K-Fold cross-validation splits data into K equal folds. Train on K-1 folds, test on the remaining fold. Rotate until every fold has been the test set. Average the K scores. This uses all your data for both training and testing.

5-Fold CV: each fold takes a turn as test set
3

The Math

K-Fold CV Score
CV = (1/K) Σₖ score(model trained on D\Dₖ, evaluated on Dₖ)
AIC / BIC (penalise complexity)
AIC = 2k − 2ln(L̂)  |  BIC = k·ln(n) − 2ln(L̂)
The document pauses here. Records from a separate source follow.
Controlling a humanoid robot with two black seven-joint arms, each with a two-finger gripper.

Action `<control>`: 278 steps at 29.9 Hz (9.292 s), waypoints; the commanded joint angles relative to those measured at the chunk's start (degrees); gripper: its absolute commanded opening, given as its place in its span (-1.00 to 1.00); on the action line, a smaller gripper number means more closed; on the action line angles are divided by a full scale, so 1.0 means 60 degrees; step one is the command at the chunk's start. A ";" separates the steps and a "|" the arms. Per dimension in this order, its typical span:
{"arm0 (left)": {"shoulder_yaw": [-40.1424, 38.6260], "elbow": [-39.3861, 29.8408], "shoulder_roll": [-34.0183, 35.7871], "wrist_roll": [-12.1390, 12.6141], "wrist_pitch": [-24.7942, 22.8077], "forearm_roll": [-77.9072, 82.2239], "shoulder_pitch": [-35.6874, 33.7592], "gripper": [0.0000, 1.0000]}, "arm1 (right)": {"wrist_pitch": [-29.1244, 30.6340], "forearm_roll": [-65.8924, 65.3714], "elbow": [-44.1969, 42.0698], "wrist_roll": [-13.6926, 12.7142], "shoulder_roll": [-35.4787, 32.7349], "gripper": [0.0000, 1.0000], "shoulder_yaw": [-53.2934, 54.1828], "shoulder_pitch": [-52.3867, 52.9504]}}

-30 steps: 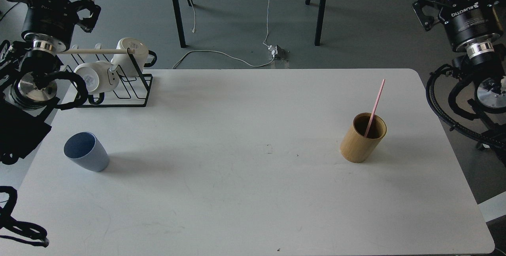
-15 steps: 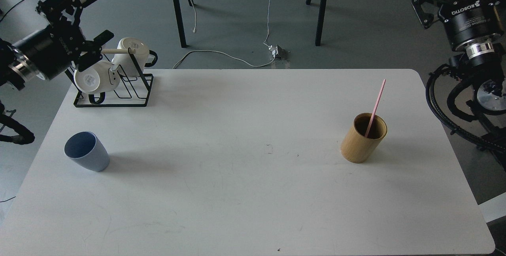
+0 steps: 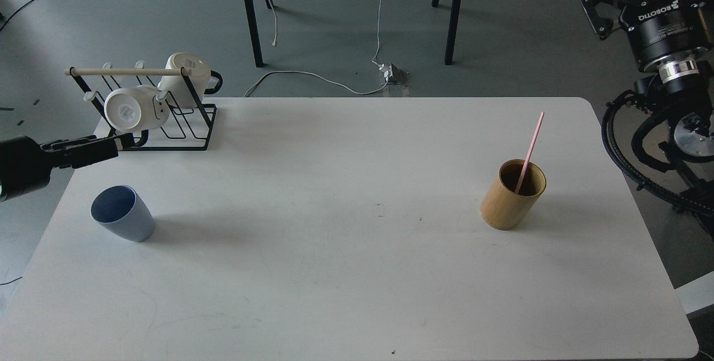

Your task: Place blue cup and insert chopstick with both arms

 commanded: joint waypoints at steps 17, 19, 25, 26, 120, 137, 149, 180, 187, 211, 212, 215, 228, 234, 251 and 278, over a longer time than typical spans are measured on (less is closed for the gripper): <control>0.1006 0.2950 -0.1564 0.0003 0.0506 0.1498 0.0067 0.72 | 0.0000 -0.0087 -0.0015 -0.0007 -0.0149 0.99 0.0145 0.0003; 0.1006 0.2950 -0.1564 0.0003 0.0506 0.1498 0.0082 0.58 | 0.0000 -0.0087 -0.0015 0.0008 -0.0164 0.99 0.0159 0.0003; 0.1415 0.2920 -0.1579 0.0003 0.0506 0.1498 0.0111 0.23 | 0.0000 -0.0087 -0.0044 0.0008 -0.0164 0.99 0.0160 0.0003; 0.1459 0.2862 -0.1579 0.0003 0.0506 0.1512 0.0125 0.20 | 0.0000 -0.0087 -0.0044 0.0008 -0.0164 0.99 0.0160 0.0003; 0.2222 0.0225 -0.8390 0.2429 -0.2915 0.6097 -0.3873 -0.70 | 0.0000 -0.0102 -0.0073 0.0008 -0.0867 0.99 0.0145 -0.0070; -0.1689 0.0239 -0.7014 0.2312 -0.2915 -0.3312 -0.3932 0.99 | -0.0562 -0.3012 0.2062 0.0022 -0.3545 0.99 -0.0558 -0.0128; -0.3285 0.1775 -0.6823 0.2224 -0.2915 -1.2737 -0.3185 0.99 | -0.2396 -0.8723 0.4994 -0.0081 -0.6710 0.99 -0.2872 -0.0129; -0.3843 0.5572 -0.6881 0.2297 -0.2915 -1.5744 -0.2995 0.99 | -0.4535 -1.6728 0.2608 -0.0110 -0.3504 -0.14 -0.6183 -0.0114; -0.3843 0.5572 -0.6911 0.2297 -0.2915 -1.5729 -0.3009 0.99 | -0.4535 -1.6713 0.2432 -0.0095 -0.3079 -0.20 -0.6227 0.0032; -0.3828 0.5572 -0.6852 0.2282 -0.2915 -1.5729 -0.3112 0.99 | -0.4506 -1.6713 0.2620 -0.0080 -0.3062 -0.99 -0.6330 0.0428; -0.3828 0.5572 -0.6838 0.2282 -0.2915 -1.5729 -0.3126 0.99 | -0.4491 -1.6699 0.2854 -0.0066 -0.3398 -0.99 -0.6315 0.0457; -0.3843 0.5572 -0.6823 0.2268 -0.2915 -1.5743 -0.3126 0.99 | -0.4476 -1.6684 0.3660 -0.0066 -0.4175 -0.99 -0.6315 0.0661; -0.3828 0.5572 -0.6779 0.2312 -0.2915 -1.5729 -0.3170 0.99 | -0.3965 -1.6450 0.5157 -0.0066 -0.5687 -0.99 -0.6227 0.3956; -0.3770 0.5572 -0.6603 0.2370 -0.2915 -1.5714 -0.3214 0.99 | -0.3876 -1.6318 0.4733 -0.0008 -0.3318 -0.99 -0.6330 0.3944; -0.3784 0.5586 -0.6530 0.2355 -0.2915 -1.5729 -0.3170 0.99 | -0.3964 -1.6098 0.2960 0.0008 0.0363 -0.99 -0.7077 0.2685; -0.3814 0.5645 -0.6530 0.2341 -0.2915 -1.5729 -0.3170 0.99 | -0.3978 -1.6098 0.2710 0.0022 0.0671 -0.09 -0.6931 0.2156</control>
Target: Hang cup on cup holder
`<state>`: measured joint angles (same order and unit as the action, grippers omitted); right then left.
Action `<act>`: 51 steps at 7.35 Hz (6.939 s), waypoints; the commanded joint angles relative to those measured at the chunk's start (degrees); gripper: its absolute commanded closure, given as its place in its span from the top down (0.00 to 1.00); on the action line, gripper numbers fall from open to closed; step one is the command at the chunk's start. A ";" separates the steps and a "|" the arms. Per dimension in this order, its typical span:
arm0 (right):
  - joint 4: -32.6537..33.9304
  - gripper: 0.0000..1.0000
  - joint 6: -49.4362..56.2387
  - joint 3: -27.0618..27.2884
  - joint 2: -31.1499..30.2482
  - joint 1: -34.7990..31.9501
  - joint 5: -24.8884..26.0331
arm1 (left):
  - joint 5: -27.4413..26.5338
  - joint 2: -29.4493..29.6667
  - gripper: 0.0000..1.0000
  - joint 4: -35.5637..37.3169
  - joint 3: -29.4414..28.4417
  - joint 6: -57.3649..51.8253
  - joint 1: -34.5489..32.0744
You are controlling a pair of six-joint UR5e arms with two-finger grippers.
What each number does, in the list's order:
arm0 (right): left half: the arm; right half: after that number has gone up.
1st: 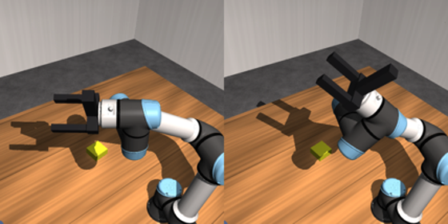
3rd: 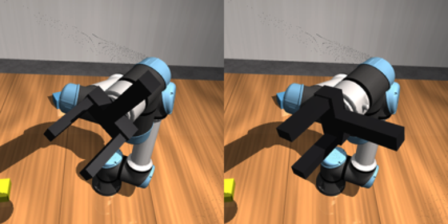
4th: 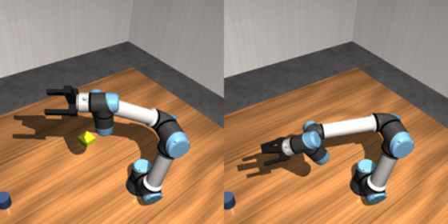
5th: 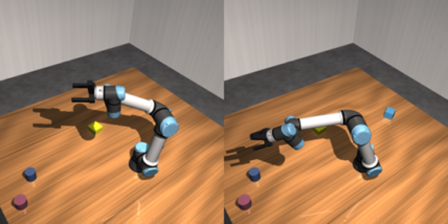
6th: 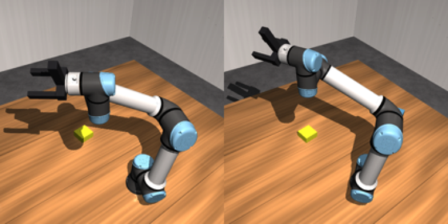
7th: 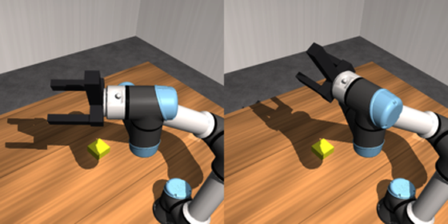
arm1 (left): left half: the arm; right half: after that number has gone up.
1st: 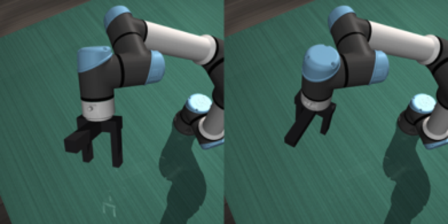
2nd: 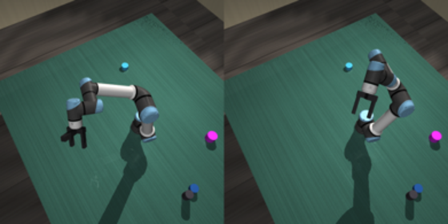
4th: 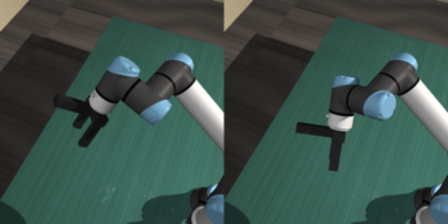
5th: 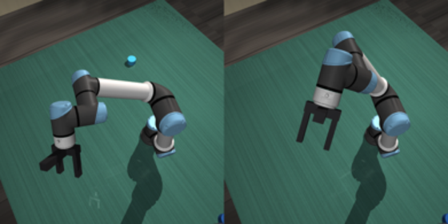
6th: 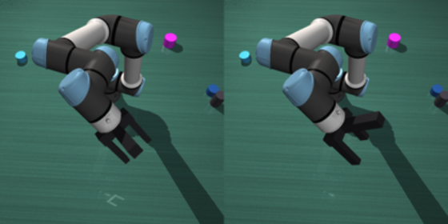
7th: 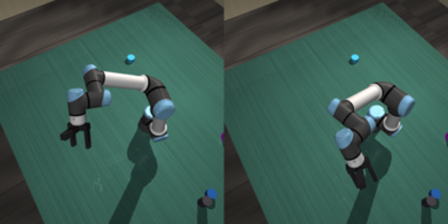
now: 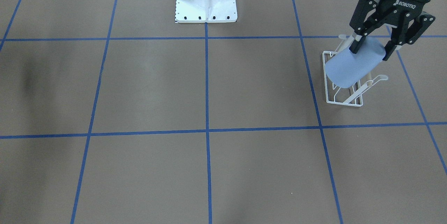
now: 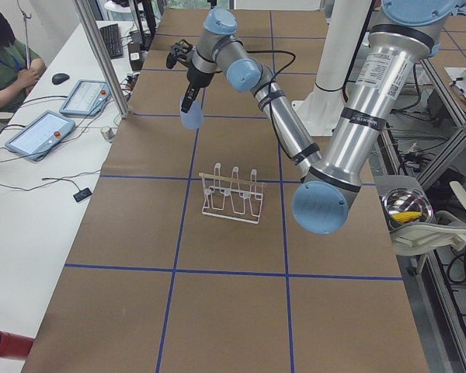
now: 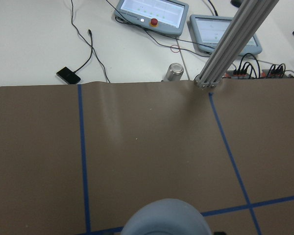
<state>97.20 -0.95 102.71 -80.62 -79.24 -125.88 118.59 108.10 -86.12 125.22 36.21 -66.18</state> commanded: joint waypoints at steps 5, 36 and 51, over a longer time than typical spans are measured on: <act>6.16 1.00 0.86 0.30 -0.68 -0.04 -3.23 | -3.45 -7.46 0.00 1.21 -0.85 -7.47 4.74; 6.25 1.00 1.56 0.21 -5.94 -5.46 -5.78 | 14.18 -14.67 0.99 1.04 -19.19 -34.18 -17.20; 6.25 1.00 1.65 -0.14 -13.77 -11.29 -4.81 | 14.39 -20.91 0.99 -1.95 -28.45 -35.42 -21.97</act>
<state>103.48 0.70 102.55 -94.36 -90.53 -130.66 132.98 87.15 -88.07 96.75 0.79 -88.15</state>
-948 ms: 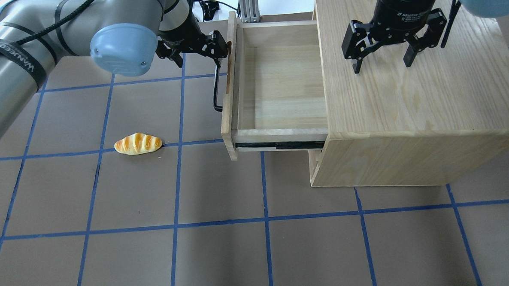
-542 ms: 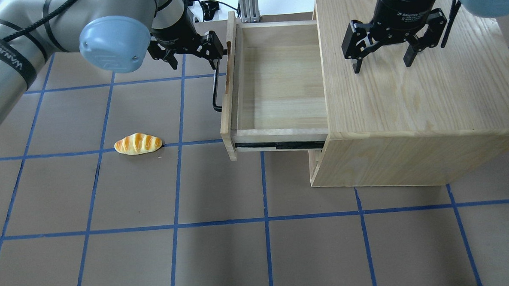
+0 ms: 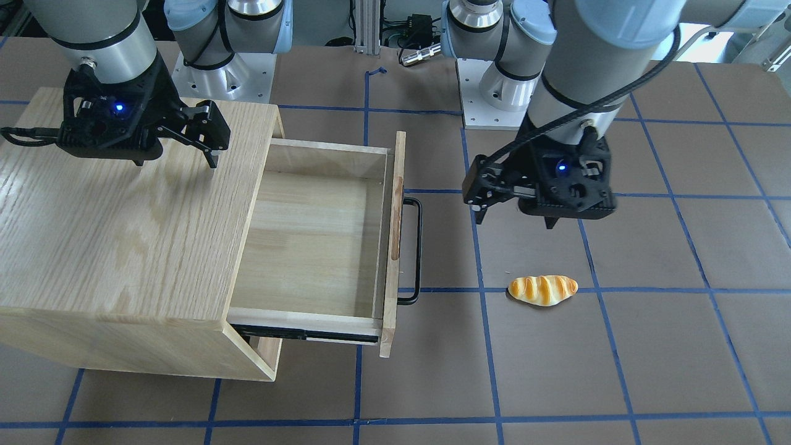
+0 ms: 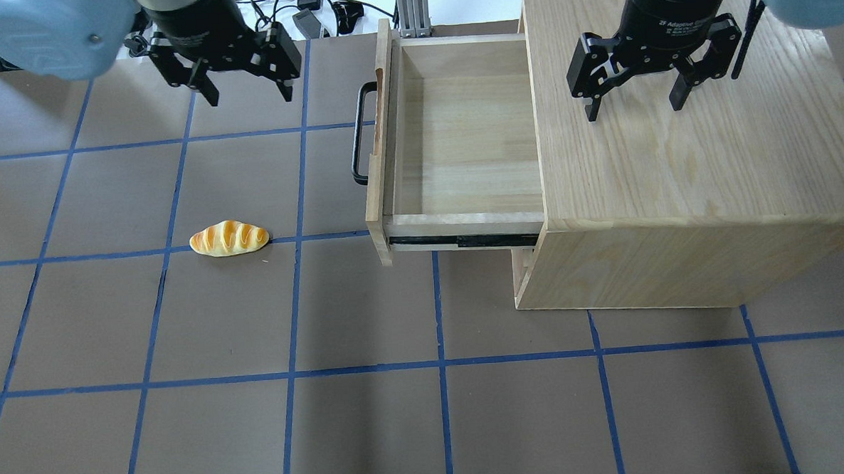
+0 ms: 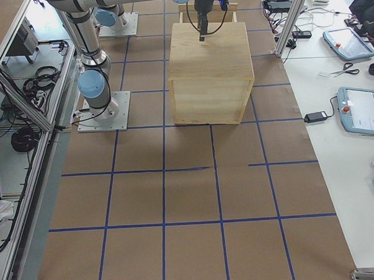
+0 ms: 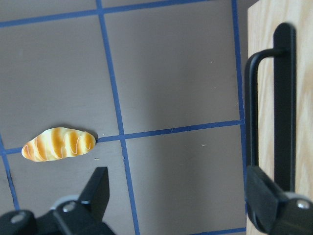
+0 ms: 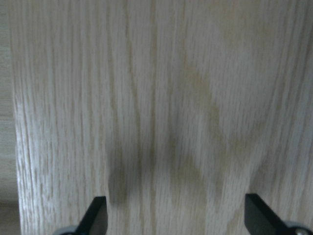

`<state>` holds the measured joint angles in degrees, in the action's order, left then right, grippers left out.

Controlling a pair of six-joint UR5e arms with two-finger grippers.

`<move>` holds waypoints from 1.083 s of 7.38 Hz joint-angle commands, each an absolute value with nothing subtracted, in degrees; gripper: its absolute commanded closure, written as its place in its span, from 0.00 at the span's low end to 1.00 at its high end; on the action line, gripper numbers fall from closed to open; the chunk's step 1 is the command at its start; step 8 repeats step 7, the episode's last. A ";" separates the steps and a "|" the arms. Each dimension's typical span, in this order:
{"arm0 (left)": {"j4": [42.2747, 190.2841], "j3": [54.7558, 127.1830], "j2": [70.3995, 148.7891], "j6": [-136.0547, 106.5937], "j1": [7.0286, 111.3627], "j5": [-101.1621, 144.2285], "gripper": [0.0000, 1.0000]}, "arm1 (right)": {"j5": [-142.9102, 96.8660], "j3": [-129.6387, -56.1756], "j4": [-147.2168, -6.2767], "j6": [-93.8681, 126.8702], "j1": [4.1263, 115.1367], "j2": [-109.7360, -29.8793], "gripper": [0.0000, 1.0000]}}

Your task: Open upper drawer

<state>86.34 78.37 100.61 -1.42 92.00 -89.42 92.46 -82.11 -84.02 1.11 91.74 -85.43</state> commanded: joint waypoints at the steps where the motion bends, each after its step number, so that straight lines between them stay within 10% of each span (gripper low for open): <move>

k = parameters, L̂ = likelihood, n = observations. Lower = better.

Hyperparameter Search

GridSearchCV — exhaustive (slow). RandomizedSearchCV — random sample (faster). Optuna/Hyperopt — Bayesian (smartest).

4

Assumptions & Pitfalls

Data leakage. Preprocessing (scaling, feature selection) must happen inside the CV loop, not before. Otherwise you've snooped at the test data.
Test set must be held out until the end. Once you use the test set to tune hyperparameters, it's no longer a test set — it becomes validation data.
Time series: no random splits. For temporal data, always use TimeSeriesSplit — train on past, test on future. Never shuffle.
5

When to Use

Strengths

  • Unbiased estimate of generalisation error
  • Uses all data efficiently
  • Detects data leakage and overfit
  • Enables fair model comparisons

Limitations

  • K × training time cost
  • Variance in small datasets
  • Wrong for time series without care
  • Doesn't replace a true held-out test set
Any model comparison Hyperparameter tuning Feature selection

Key Takeaways

Cross-Validate Everything

Never compare models on the training set. 5-fold CV is the minimum; 10-fold for smaller datasets.

Avoid Data Leakage

Put all preprocessing inside a Pipeline and inside the CV loop. A single leaked data point can produce optimistically wrong results.

One True Test Set

Hold out a final test set. Touch it exactly once — after all tuning is done. Its result is your honest performance estimate.